Agriculture in Mauritania

Agriculture In Mauritania

Located in the Sahelian and Saharan zones, Mauritania has one of the poorest agricultural bases in West Africa. Most important to the rural economy has been the livestock subsector. Between 1975 and 1980, herding engaged up to 70 percent of the population, and sedentary farmers constituted about 20 percent of the population. The vast majority of the population lived in the southern one-third of the country, where rainfall levels were high enough to sustain cattle herding. Farming was restricted to the narrow band along the Senegal River where rainfall of up to 600 millimeters per year and annual river flooding sustained crop production as well as large cattle herds.
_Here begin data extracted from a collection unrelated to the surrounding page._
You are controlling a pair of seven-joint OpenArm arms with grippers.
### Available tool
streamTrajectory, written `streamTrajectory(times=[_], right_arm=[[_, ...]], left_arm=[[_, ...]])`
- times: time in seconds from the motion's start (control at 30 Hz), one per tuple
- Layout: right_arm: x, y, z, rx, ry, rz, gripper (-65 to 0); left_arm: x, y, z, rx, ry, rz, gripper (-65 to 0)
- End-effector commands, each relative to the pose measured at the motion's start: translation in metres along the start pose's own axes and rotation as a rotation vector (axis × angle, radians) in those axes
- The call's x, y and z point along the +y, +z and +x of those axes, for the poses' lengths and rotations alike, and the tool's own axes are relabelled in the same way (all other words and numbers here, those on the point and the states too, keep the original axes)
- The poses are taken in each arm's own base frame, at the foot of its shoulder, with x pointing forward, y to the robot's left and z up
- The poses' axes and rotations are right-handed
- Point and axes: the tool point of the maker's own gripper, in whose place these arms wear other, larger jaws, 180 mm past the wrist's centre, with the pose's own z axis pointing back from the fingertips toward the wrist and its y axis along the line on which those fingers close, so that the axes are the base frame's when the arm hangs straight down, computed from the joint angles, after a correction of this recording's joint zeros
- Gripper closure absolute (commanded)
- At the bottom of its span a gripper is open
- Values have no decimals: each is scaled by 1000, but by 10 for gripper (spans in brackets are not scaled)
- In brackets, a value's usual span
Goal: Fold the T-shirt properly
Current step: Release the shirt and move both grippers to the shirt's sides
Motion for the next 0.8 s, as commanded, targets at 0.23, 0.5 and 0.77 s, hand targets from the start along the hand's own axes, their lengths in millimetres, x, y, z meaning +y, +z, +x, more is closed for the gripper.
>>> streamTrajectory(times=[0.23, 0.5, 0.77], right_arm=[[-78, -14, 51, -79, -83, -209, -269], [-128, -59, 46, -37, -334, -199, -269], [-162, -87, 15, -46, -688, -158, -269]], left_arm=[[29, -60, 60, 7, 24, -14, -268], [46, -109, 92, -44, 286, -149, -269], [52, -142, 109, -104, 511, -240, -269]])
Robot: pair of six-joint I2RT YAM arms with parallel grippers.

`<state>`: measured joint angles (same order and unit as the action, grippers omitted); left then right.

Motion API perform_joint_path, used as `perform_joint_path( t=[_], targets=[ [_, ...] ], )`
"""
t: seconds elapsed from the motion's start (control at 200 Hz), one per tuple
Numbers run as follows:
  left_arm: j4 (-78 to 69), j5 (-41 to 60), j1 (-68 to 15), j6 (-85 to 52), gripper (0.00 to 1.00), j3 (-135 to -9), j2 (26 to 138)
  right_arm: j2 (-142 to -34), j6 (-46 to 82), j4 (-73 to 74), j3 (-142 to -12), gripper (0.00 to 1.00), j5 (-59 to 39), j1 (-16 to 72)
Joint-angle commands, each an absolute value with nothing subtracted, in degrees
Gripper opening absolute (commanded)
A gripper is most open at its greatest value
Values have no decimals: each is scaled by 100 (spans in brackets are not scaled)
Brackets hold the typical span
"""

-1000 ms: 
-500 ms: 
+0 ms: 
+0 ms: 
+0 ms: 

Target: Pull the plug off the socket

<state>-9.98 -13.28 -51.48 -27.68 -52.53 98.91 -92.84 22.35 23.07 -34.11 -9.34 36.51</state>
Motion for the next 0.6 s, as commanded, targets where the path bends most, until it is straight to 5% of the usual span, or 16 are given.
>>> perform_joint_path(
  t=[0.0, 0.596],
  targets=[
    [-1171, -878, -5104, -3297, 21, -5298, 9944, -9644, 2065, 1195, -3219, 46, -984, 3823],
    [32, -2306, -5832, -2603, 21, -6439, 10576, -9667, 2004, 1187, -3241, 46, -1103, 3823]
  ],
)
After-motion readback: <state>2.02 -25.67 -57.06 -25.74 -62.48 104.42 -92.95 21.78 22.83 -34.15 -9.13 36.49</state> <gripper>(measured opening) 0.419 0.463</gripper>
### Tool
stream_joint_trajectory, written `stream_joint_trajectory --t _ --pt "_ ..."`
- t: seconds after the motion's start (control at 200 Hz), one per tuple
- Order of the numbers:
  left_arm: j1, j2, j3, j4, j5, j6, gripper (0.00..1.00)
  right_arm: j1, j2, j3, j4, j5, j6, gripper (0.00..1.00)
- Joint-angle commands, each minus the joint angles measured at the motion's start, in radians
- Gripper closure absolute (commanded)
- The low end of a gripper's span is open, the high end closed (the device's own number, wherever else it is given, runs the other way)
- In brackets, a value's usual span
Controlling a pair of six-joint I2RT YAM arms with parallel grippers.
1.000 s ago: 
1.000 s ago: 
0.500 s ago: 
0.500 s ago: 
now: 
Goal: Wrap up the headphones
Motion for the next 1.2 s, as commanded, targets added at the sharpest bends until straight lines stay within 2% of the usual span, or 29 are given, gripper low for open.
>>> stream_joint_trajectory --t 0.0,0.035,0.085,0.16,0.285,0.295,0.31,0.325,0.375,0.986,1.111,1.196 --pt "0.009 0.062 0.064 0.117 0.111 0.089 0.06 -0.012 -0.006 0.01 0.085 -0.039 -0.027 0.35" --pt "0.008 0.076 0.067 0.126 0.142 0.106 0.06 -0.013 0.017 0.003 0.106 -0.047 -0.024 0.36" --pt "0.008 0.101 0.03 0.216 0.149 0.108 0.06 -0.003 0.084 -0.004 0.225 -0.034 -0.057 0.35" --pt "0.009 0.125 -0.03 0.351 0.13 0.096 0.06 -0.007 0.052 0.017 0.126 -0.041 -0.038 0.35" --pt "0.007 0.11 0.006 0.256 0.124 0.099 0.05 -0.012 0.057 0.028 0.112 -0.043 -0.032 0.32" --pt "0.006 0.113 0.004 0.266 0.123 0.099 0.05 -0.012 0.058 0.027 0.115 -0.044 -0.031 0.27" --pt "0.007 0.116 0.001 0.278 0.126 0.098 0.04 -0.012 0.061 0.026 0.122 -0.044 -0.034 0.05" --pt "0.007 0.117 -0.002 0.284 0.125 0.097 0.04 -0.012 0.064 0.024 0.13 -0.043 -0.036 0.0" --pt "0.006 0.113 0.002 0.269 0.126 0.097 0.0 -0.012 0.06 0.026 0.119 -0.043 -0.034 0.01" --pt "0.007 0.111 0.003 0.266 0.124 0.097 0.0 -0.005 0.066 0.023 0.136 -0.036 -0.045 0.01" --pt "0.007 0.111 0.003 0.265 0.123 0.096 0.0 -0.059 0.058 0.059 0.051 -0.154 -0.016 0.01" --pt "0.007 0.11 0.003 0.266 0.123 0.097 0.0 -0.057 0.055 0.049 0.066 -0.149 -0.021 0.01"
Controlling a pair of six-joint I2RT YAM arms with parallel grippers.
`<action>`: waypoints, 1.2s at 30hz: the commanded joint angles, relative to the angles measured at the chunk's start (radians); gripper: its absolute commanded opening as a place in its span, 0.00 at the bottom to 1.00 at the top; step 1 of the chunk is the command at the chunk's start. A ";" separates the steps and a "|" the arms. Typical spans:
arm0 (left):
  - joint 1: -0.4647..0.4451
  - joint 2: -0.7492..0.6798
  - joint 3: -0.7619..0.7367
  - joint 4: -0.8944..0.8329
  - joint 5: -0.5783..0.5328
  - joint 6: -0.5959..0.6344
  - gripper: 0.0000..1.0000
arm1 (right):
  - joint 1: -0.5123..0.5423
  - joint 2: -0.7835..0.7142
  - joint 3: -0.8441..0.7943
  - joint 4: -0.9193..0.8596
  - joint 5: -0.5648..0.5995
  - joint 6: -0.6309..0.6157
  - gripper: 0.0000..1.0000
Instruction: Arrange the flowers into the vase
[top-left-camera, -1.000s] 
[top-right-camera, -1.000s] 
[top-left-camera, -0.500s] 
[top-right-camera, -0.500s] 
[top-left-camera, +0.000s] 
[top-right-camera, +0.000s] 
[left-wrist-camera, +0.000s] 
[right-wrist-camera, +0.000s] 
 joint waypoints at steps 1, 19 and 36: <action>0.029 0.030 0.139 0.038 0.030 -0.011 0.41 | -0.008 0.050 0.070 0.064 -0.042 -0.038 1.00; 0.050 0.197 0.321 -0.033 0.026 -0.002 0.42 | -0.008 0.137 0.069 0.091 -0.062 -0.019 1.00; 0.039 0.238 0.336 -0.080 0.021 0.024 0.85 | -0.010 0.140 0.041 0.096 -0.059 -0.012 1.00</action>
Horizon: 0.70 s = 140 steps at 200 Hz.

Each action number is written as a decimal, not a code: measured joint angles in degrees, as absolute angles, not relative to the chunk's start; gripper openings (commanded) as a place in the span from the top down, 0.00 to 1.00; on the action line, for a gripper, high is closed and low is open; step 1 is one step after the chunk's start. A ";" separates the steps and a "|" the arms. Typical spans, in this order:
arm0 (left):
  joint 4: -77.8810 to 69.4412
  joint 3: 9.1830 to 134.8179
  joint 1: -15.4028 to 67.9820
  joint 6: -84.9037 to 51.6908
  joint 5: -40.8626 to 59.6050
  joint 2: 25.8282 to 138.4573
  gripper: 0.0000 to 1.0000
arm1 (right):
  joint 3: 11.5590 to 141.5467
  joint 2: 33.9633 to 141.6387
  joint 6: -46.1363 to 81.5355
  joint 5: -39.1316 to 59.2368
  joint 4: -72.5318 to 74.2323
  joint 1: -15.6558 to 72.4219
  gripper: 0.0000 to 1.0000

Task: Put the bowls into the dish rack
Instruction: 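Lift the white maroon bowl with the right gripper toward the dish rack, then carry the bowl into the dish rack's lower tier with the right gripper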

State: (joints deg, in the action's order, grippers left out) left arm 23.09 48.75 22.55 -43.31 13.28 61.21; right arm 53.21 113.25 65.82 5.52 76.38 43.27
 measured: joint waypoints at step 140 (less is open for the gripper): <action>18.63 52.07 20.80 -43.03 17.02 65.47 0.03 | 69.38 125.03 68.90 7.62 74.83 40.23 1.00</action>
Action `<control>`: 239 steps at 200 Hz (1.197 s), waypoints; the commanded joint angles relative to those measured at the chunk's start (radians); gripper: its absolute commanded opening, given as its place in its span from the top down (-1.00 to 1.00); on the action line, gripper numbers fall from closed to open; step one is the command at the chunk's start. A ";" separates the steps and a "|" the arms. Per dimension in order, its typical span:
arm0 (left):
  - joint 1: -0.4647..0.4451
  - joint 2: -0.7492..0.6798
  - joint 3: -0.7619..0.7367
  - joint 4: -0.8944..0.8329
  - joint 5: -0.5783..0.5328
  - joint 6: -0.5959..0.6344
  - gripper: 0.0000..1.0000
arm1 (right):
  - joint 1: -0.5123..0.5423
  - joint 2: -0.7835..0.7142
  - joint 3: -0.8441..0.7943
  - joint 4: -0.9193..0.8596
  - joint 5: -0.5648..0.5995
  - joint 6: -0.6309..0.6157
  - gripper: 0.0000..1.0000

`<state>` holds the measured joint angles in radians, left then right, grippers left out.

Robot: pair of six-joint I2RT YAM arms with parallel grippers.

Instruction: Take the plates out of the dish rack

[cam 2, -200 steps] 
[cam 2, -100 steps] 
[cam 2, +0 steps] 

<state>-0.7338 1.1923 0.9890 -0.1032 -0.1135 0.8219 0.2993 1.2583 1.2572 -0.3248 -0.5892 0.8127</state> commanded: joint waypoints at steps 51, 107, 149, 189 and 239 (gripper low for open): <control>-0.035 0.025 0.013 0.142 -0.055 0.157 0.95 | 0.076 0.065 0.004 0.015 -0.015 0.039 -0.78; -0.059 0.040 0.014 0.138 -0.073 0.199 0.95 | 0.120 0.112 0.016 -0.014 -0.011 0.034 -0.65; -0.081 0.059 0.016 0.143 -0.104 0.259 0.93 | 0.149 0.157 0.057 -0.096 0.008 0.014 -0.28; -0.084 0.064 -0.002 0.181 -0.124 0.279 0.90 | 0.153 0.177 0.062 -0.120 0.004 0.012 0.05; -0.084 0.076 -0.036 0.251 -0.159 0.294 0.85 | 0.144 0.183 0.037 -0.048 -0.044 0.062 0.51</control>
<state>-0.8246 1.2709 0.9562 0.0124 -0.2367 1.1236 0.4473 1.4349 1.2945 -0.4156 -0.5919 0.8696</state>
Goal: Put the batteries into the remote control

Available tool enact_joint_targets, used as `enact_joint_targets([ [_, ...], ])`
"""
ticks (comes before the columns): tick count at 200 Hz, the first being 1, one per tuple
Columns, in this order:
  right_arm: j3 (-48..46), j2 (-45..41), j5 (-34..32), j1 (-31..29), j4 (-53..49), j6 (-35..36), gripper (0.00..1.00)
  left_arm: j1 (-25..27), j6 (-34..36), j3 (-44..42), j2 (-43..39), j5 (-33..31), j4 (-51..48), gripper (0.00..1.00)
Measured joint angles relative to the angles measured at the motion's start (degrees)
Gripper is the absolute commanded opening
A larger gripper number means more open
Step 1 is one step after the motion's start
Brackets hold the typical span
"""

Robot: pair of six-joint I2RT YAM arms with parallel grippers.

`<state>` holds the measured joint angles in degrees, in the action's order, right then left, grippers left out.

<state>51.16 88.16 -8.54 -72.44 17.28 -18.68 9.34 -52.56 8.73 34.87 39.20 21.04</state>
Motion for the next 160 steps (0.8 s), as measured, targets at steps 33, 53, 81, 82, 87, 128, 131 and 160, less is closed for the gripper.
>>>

In the dry northern two-thirds of the country, herding was limited to widely scattered pastoral groups that raised camels, sheep, and goats, and farming was restricted to date palms and minuscule plots around oases.

A major reason for Mauritania's economic stagnation since the mid-1970s has been the decline of its rural sector. Government planners neglected both herding and farming until the 1980s, concentrating instead on development in the modern sector. The rural sector was severely affected by droughts from 1968 through 1973 and from 1983 through 1985, and it has suffered from sporadic dry spells in other years. In the 1960s, livestock and crop production together provided 35 to 45 percent of GDP (at constant 1982 prices). From 1970 to 1986, their contribution to GDP (at constant 1982 prices) averaged 28 percent, with herding accounting for about 20 percent of this figure and with crop production falling to as low as 3 to 5 percent in the worst drought years. Millet and sorghum production reached 10,000 and 75,000 tons, respectively, in 1999. Other crop production in 1999 included paddy rice, 102,000 tons; and corn, 8,000 tons. Date production was 22,000 tons in 1999.

The Mauritanian government is facilitating agricultural development of the Senegal River valley. The OMVS began in 1981 to build a dam at Manantali, in Mali, for purposes of river transport, irrigation, and hydroelectric power. Mauritania initiated an irrigation and development scheme in 1975 for the Gorgol River valley where the dam would increase arable land by over 3,600 ha (9,000 acres). This project was to be followed by other dams that together would add 30,000 ha (74,100 acres) for food production. Another OMVS project, begun in 1981, was designed to prevent salt water from entering the fertile Senegal River delta. Between 1989 and 1991, the Mauritanian government sought to rationalize agricultural production.